Developing a trusting relationship when you have Borderline Personality Disorder can be difficult. There’s never truly a clean emotional slate. I don’t honestly believe that’s true of any human being. We all have a past and experiences that contribute to the person we become. Everyone has emotional baggage. When you have Borderline Personality Disorder you don’t just have baggage, you have a storage unit. Being able to wade through our emotional past to move into a new chapter of our emotional future is difficult. We’re hyper-sensitized to what we’ve experienced in our past. When you have tried and been confronted with so much pain, loss, and abuse, our ability to trust shatters. Not only does it feel like the our trust has broken for the current relationship, but it’s like we’ve created a trust debt.
You start off with a certain ability to trust. Every negative experience, every bad encounter, every experience of abandonment and rejection is like having your trust stolen by an emotional mugger. You begin to become sensitized to it. Instead of getting used to it, you feel each new experience quicker and more intensely. Until you’re feeling those problem feelings before they’ve even occurred, when they might not occur. The mere perception of those problems can be the trigger pulling away that remaining trust. Now multiply that by the fact that the people that betrayed that fragile developmental trust were the people that a person should be able to trust. Your mother, your father, your first love, relatives and close family friends.... when the people that should treat you with kindness and care for you, are the people that destroy your ability to trust in the first place; it taints the experience with any people that you're "supposed" to trust. The way that love can translate to pain when all you know of love is pain... translates to trust as well. When all you know of people that you "should" trust, is betrayal, all you know to expect is betrayal.
Refilling that bank is so much more difficult than depleting it as well. So difficult it can feel impossible. No matter how many good things happen, it’s like they just sit on the surface. They sit outside the vault door to be swept aside when it’s opened up, but never contribute to filling up that hole of debt.

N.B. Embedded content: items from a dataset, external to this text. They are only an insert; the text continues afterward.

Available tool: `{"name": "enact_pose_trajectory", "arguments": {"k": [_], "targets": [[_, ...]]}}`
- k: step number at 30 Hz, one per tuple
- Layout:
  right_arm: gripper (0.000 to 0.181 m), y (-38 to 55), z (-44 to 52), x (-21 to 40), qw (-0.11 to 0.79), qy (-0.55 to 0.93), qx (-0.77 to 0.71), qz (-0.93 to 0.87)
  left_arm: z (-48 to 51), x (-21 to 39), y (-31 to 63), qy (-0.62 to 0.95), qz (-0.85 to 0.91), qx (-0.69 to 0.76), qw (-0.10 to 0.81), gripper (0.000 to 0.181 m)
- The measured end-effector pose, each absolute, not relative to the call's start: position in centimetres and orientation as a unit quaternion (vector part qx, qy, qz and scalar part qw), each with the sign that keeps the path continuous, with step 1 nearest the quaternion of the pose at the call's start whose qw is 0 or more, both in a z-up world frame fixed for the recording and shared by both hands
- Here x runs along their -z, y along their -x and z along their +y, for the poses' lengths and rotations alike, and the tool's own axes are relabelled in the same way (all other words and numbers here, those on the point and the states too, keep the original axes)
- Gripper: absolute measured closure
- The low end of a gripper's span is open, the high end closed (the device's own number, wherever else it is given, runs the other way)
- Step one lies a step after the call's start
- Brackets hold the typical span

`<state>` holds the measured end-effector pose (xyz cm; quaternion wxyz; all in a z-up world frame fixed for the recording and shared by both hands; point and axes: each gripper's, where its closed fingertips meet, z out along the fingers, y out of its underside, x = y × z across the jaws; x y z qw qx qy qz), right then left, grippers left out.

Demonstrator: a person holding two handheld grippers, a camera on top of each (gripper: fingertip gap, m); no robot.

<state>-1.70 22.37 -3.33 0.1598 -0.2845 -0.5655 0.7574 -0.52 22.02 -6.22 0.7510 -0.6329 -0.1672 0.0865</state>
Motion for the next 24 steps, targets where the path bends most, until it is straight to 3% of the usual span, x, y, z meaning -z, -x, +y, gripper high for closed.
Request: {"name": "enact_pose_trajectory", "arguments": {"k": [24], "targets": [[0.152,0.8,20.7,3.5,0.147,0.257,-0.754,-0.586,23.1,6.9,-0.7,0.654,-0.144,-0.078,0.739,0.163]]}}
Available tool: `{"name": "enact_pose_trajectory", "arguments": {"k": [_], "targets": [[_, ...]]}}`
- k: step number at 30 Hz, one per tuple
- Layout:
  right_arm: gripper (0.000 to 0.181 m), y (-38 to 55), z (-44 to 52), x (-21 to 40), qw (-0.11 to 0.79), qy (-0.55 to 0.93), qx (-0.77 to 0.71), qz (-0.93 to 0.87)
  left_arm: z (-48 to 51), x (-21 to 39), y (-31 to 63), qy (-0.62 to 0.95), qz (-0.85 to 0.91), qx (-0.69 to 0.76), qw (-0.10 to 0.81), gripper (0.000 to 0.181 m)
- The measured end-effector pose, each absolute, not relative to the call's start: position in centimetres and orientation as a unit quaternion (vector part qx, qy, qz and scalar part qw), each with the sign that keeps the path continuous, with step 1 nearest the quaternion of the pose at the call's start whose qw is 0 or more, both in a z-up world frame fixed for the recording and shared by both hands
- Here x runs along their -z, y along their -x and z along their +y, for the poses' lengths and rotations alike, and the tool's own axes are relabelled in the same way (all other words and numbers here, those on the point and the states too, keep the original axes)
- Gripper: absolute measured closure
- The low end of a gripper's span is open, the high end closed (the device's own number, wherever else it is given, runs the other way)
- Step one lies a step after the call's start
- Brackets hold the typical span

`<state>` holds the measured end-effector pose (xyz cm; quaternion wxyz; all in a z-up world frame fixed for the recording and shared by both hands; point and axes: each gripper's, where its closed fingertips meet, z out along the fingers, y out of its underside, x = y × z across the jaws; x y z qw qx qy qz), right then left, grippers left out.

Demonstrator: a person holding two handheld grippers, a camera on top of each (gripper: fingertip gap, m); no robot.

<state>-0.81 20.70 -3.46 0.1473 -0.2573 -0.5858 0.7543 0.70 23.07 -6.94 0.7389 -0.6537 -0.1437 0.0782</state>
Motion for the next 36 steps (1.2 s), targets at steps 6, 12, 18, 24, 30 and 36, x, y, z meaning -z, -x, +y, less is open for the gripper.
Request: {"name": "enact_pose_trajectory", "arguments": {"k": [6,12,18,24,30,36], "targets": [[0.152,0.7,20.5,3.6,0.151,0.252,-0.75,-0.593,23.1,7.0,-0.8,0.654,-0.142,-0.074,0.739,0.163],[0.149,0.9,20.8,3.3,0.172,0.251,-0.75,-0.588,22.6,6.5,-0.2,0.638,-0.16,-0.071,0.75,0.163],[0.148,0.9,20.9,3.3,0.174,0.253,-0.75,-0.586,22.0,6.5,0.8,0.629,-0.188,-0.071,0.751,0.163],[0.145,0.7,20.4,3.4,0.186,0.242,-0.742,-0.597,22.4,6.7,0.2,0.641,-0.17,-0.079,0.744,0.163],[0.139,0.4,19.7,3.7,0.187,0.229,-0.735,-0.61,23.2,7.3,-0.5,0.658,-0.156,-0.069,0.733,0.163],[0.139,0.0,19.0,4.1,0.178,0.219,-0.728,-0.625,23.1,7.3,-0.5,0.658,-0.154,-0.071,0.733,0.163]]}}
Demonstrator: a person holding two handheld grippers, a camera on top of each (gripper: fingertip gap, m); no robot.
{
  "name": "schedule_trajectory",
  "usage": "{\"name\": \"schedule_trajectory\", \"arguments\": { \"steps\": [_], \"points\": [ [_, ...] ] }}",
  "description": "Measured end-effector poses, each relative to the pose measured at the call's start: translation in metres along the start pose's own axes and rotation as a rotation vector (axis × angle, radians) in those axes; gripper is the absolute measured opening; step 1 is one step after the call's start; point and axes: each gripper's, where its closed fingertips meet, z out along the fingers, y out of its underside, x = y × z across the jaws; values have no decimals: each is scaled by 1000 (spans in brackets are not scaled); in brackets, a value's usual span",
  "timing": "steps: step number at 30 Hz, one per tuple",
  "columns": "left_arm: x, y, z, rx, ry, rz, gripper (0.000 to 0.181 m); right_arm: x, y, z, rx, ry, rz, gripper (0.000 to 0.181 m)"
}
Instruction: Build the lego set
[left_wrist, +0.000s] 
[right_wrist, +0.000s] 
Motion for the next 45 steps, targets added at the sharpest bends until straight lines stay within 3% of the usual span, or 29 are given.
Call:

Sometimes you can go into a relationship tentatively, but receptive to a potentially positive outcome. Hell, we can rush headlong into it without realizing we need to consider what we’ve been through. Eventually we hit the wall though. Usually it’s when we realize we’re starting to open up to a person and express those vulnerabilities we need to protect. Our source of trust is already depleted, sometimes to the point of being non-existent. All that exists is a thin sheet of ice that we’re carefully dancing around, trying to avoid falling through, b/c instead of a nice watery pool to buffer the fall… all that exists is a deep void of nothingness.
Unfortunately at the very first sign of less than honest or trustworthy behavior, which can often be a misperception on our part due to so many reasons (but not always! Bad people do happen), there isn’t much of a buffer to soften the blow.
Developing trust at the beginning of the relationship is extremely important. If trust is broken early on, if that idealization turns into a rapid fire situational devaluation, we don’t have anything to support our hopes of a positive outcome in the future on. All we know is the negative. Rebuilding that trust takes 2, 3, 10 times as long as it took to break it, and it never quite reaches that level before. It just gets lower and lower and lower and lower every time.
When you’ve had this experience since childhood, it’s no wonder we bring this into our adult relationships. It’s not necessarily fair though. Some people are very decent and well intentioned. The people in our future, hopefully are not the people that hurt us in our past. That’s something we really need to keep in mind. Be mindful of our past experiences, because there are lessons and warnings we should not forget so we don’t repeat those bad relationships. However, it’s also important to keep in mind that this is a new person, not the person that has done this to you before. Easier said than done, it takes time and often years of therapy to be able to do this successfully, but if we can keep it in mind, even if we don’t feel it…. Maybe we can make it a little easier to fill up a bit of that trust debt which we’ve accumulated in the past. Add a little bit more of a buffer to our present and future relationships.